5. Assessment DRAFT VERSION – AWAITING EXTERNAL EXAMINER APPROVAL Assessment will be confirmed by the end of teaching week 3 5. 1 Assessment task This module is assessed by means of an assignment of no more than 3,000 words. There are three parts to the assignment. You must complete all three parts. Your assignment must be submitted in a sans serif font no smaller than 12 points. Line spacing should be 1. 5 or double. Your completed assignment must be completed and submitted by Friday 26th April, 2013. See Section 5. 2 for details of submission. Section 5. gives some further guidance on the assignment tasks. Written assignments must not exceed the specified maximum number of words. All assignments that do so will be penalised. The penalty is at the discretion of the marker, but will certainly result in a reduction of the mark awarded. Part 1 (20% of overall mark) In 500 words or fewer, answer a question of your choice which requires you to use a microeconomic principle, or principles, discussed in the module. This question should involve a pattern of events or behaviour that you personally have observed.
The issue you address need not be one traditionally analysed using economics, but your work should be an original application of economic logic and reasoning to something which interests you. Examples of issues students elsewhere have addressed are: 1. Why do brides spend so much money on wedding dresses, whereas grooms often rent cheap tuxedos, even though grooms could potentially wear their tuxedos on many other occasions and brides will never wear their dresses again? 2. Why are child safety seats required in cars but not in airplanes? 3.

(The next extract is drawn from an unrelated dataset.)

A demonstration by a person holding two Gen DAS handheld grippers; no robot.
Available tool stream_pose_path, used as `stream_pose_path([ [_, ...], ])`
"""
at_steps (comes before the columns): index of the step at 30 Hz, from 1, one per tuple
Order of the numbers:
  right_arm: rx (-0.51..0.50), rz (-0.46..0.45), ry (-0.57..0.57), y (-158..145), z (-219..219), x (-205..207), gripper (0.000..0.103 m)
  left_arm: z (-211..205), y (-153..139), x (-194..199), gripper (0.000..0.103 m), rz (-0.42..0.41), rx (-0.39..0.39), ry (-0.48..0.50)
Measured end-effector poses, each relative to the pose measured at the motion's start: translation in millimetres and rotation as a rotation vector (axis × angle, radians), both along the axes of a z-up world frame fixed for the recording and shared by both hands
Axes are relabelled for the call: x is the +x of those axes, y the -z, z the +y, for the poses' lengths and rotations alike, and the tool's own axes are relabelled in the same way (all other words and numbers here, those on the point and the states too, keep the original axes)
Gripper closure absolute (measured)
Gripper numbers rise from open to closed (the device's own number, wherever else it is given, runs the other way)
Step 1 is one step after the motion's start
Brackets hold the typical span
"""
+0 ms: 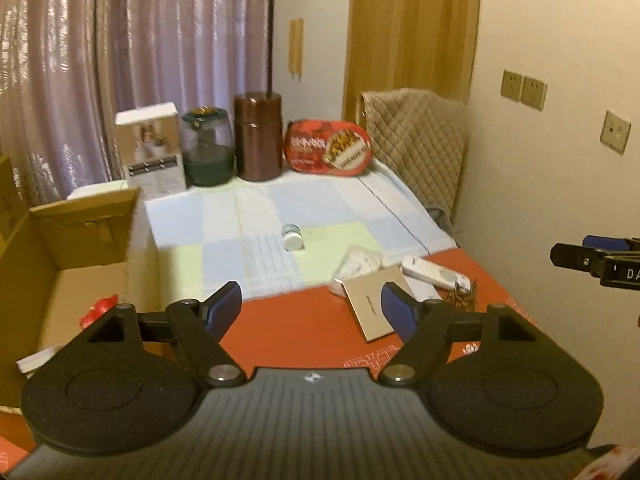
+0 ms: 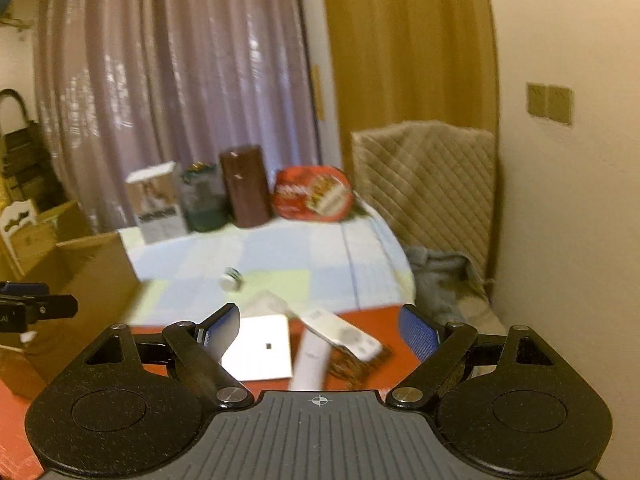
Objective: Organize rigid objects
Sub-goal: 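Move both tools back toward the white remote and braided cord on the mat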
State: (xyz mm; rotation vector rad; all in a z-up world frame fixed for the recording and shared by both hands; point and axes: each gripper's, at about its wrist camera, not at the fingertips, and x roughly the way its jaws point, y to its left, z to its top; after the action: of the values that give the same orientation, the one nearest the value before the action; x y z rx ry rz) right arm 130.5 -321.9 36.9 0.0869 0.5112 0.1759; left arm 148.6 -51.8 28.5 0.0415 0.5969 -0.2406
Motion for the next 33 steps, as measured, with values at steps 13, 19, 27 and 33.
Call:
stream_pose_path([
  [13,0.004,0.110,0.016,72.3,-11.6,39.4,0.020,-25.4,72.4,40.0,0.027,0.073,0.038,0.037],
  [19,0.000,0.146,0.016,99.9,-3.1,71.7,0.020,-29.5,96.5,63.2,0.027,0.087,0.034,0.044],
  [27,-0.022,0.166,0.078,129.0,9.3,108.1,0.020,-30.2,116.0,83.0,0.027,0.106,0.016,0.050],
  [33,0.012,0.191,0.154,142.9,9.0,125.7,0.033,-30.1,123.3,87.8,0.027,0.121,-0.001,0.050],
])
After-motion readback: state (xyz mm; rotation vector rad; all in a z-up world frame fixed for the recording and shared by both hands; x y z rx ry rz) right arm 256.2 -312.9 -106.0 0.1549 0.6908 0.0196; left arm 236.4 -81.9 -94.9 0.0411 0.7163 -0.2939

Why are round-trip fares from Hawaii to the US mainland higher than the corresponding fares from the US mainland to Hawaii? 4. Why do airlines charge much more for tickets purchased at the last minute, yet theatres follow exactly the opposite practice? 5. Why do many people buy larger houses when they retire and their own children leave home? Your question and the issue you address does not need to be important or worthy, but try to begin with an interesting question. You should check with your seminar tutor that the question you wish to address is suitable.

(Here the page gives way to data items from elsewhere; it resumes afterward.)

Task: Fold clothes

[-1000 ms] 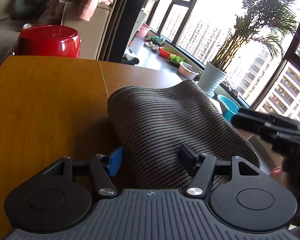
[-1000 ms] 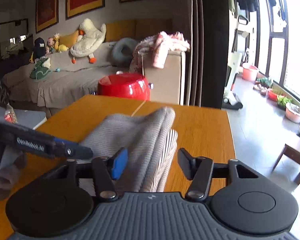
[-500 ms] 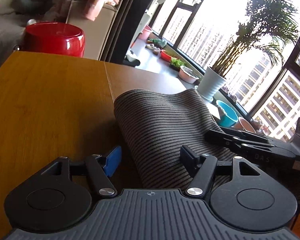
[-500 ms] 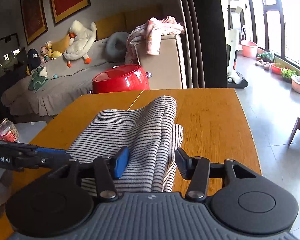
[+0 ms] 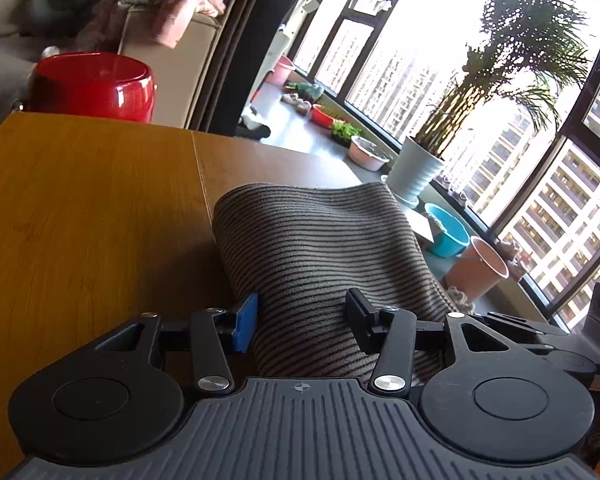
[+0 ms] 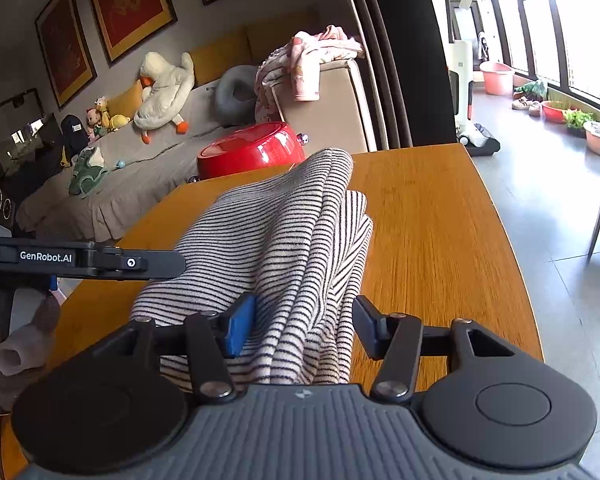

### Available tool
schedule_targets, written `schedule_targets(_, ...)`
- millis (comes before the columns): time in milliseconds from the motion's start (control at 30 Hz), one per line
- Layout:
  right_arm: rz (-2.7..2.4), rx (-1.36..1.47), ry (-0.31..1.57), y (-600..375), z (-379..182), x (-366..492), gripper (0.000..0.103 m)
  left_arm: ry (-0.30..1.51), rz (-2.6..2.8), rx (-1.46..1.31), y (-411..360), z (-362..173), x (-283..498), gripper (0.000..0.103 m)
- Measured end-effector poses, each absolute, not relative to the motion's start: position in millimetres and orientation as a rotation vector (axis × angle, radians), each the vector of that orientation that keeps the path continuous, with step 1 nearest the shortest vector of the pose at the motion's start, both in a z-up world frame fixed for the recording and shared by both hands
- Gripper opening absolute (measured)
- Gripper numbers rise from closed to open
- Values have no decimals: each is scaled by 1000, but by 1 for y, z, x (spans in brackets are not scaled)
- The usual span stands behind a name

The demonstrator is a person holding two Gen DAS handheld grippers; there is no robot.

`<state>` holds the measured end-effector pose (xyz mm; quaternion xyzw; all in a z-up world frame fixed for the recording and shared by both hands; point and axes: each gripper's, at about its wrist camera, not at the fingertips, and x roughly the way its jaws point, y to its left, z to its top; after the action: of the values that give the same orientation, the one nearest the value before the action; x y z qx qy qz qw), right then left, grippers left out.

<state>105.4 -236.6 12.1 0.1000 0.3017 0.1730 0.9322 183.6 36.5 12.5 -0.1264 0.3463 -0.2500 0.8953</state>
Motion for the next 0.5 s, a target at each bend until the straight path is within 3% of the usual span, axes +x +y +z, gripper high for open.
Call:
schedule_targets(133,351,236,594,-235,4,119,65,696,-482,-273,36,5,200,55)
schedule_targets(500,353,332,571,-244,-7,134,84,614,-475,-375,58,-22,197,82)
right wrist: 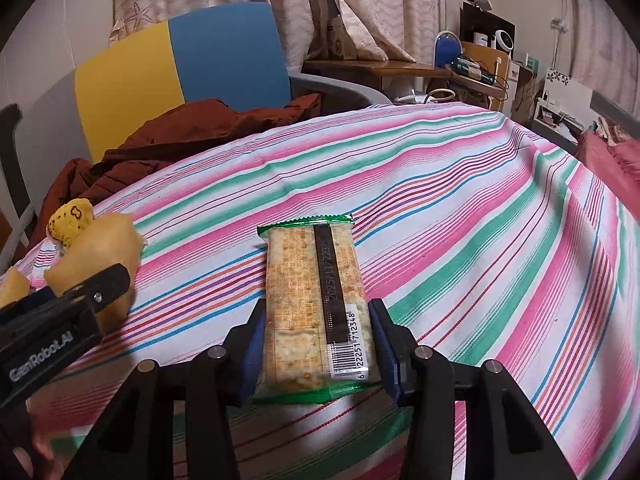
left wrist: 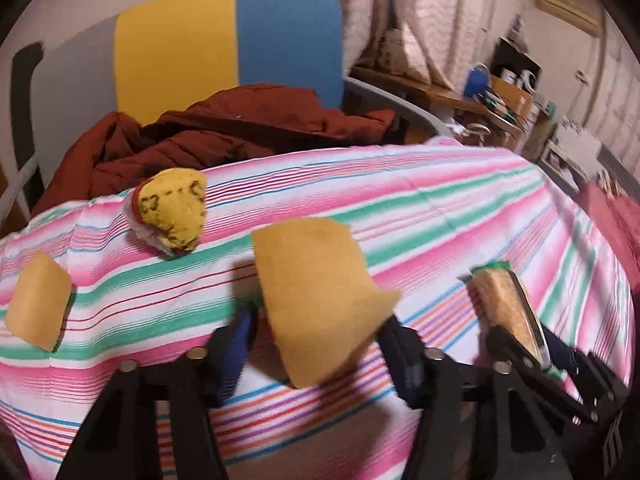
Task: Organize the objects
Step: 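Grasp the cracker pack with the right tool while the left tool grasps a yellow sponge, then hold the sponge in the left tool while the right tool grasps the small snack bar, then carry the sponge, cracker pack and snack bar to the gold tray and release, then move both tools back toward the last sponge and yellow knitted ball, then grasp the yellow sponge with the left tool while the right tool grasps the knitted ball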
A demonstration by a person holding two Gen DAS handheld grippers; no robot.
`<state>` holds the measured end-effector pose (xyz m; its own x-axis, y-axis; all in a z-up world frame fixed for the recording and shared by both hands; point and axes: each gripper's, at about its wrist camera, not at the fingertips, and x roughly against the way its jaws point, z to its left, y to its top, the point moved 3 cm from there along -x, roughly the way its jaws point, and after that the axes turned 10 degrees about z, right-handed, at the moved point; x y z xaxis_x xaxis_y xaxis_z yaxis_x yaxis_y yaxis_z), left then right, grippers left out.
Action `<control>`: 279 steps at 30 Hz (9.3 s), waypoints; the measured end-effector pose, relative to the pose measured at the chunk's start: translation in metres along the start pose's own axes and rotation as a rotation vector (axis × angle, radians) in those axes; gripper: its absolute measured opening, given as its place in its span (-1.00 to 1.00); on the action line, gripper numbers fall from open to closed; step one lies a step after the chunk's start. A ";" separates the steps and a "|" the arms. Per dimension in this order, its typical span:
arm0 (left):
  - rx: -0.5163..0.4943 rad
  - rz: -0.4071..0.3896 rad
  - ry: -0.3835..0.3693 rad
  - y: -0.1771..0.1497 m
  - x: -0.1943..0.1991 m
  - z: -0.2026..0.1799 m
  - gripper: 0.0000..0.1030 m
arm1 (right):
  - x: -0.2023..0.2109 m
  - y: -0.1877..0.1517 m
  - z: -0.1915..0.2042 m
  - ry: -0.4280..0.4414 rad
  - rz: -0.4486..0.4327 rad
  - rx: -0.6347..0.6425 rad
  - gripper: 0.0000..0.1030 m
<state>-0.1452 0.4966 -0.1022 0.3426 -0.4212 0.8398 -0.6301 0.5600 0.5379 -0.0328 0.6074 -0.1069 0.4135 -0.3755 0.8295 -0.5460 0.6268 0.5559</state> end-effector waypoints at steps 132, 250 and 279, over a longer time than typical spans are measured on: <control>0.820 -0.198 0.160 -0.291 0.287 0.351 0.44 | 0.174 -0.189 0.258 0.630 0.104 0.446 0.30; 0.370 -0.101 0.194 -0.043 0.044 0.184 0.02 | 0.003 0.053 0.208 0.345 -0.058 0.407 0.64; 0.359 -0.063 0.199 -0.047 0.044 0.182 0.03 | 0.033 -0.008 0.179 0.280 -0.139 0.314 -0.33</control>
<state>-0.2276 0.3218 -0.1037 0.4939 -0.2806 0.8230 -0.7948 0.2382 0.5582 -0.1455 0.4675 -0.0738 0.6562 -0.2153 0.7232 -0.6483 0.3297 0.6863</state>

The most successful answers begin with a really interesting question (one that makes the reader instantly curious to learn the answer) and then use an economic principle or principles to construct a plausible answer. You do not have to provide a complete solution to the question – the key is to apply economic principles to achieve an insight into the issue. It should be written as if to a friend or relative who has never taken a course in economics. It must be clearly understood by such a person. It does not need diagrams or mathematics. It should not be heavily laden with economic jargon or terminology.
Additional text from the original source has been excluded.